Begin with the line below holding "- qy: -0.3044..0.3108" and go on through the line holding "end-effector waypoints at", duplicating each line exactly and leaving out pictures.

Stored entries:

[Start of Attachment]

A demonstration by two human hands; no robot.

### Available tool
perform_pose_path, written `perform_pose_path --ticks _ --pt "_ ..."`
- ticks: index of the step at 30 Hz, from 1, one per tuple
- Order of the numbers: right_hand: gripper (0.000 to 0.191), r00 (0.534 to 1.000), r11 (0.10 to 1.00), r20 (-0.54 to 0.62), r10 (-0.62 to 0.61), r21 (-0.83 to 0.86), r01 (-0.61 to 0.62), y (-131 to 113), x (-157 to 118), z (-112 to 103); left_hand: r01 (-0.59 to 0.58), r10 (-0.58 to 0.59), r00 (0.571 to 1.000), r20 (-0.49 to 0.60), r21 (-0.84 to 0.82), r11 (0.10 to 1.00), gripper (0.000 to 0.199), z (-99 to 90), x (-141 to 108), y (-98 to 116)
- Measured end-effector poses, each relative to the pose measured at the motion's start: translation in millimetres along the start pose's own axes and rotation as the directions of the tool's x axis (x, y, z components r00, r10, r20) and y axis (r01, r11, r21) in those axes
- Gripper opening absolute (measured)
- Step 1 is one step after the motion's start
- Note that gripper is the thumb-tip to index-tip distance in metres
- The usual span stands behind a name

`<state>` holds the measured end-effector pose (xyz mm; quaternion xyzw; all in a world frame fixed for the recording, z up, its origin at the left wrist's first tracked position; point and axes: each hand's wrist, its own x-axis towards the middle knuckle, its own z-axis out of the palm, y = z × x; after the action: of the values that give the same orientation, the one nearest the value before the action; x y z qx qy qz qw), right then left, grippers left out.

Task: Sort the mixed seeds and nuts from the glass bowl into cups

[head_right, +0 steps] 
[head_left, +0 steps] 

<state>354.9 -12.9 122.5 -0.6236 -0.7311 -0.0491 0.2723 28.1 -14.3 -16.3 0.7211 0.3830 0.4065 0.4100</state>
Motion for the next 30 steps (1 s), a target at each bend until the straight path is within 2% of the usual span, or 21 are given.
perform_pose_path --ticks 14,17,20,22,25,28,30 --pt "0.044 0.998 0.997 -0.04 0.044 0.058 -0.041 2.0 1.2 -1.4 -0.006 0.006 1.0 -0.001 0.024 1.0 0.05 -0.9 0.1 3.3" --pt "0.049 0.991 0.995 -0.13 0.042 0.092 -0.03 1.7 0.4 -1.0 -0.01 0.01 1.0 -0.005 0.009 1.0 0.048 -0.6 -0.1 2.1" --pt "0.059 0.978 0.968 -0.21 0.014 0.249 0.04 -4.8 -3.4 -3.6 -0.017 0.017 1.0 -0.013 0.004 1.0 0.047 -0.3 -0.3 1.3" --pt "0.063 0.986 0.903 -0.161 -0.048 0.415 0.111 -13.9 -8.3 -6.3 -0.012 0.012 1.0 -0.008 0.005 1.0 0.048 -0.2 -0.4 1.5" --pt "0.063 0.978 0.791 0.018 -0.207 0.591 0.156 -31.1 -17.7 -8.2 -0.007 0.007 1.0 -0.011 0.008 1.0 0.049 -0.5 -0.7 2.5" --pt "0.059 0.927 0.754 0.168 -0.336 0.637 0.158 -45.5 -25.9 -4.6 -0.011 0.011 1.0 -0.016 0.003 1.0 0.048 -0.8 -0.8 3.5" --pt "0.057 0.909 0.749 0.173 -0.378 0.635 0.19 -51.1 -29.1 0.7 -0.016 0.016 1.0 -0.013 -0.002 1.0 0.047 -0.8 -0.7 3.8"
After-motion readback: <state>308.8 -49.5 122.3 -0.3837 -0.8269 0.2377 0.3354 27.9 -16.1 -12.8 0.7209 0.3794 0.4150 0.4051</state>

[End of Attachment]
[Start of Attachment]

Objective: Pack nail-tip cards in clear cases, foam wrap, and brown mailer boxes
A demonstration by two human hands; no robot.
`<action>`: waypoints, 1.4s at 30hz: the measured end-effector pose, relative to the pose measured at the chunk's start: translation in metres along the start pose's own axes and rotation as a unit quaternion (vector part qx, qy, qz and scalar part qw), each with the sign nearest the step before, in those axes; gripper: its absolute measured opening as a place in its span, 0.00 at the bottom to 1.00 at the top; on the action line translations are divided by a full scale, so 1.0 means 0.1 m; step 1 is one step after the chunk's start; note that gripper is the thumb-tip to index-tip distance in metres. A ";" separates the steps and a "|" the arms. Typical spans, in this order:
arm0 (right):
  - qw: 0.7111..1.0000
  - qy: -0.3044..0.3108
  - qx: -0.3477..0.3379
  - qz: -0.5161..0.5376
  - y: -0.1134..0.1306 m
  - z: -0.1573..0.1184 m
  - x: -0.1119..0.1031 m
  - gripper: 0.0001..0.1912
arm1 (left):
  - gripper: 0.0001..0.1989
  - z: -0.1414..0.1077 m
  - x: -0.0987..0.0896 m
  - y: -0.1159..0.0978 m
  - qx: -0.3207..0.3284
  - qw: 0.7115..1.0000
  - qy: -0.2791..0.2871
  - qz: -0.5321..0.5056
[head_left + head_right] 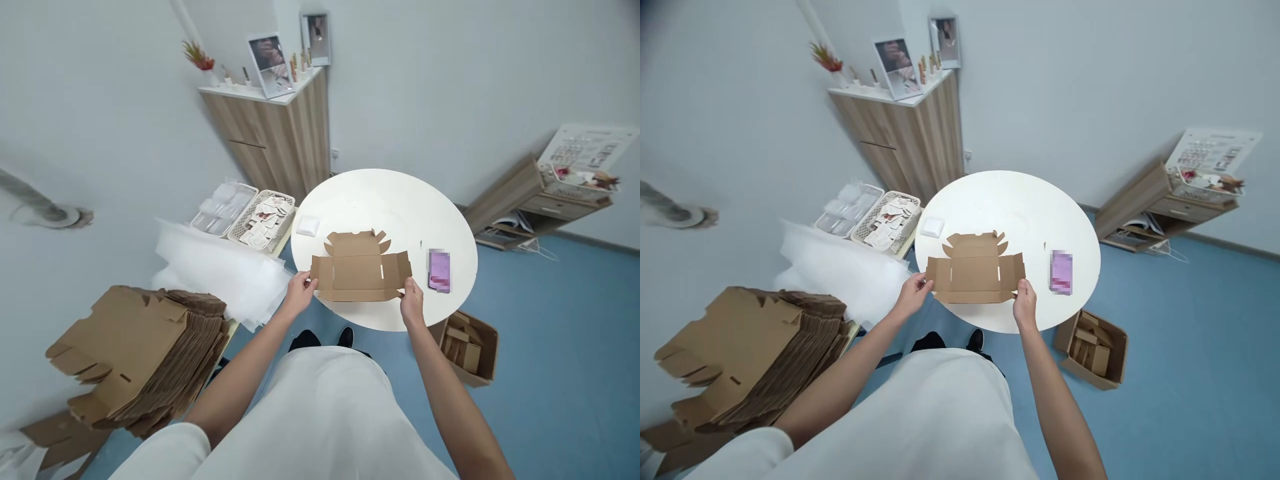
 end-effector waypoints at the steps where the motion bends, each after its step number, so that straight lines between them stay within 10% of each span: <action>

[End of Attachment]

▶ OUTPUT BELOW:
  - qy: -0.3044..0.3108
  - qx: -0.3477..0.3379
  - qz: -0.5161..0.5376
  - y: -0.1134..0.1306 m
  - z: -0.1573..0.1184 m
  - x: -0.1119..0.1031 m
  - gripper: 0.0001..0.1912
arm1 (left):
  - gripper: 0.0001..0.1989
  - z: -0.1414..0.1077 m
  - x: -0.0987..0.0896 m
  - y: -0.1159..0.0978 m
  - qx: -0.3207..0.3284
  - qw: 0.7115..1.0000
  - qy: -0.2791..0.2871
  - qz: -0.5321..0.5056
[head_left + head_right] 
 end-effector waypoints at the steps where the motion bends, each after its step number, so that straight lines between them stay within 10% of each span: <action>

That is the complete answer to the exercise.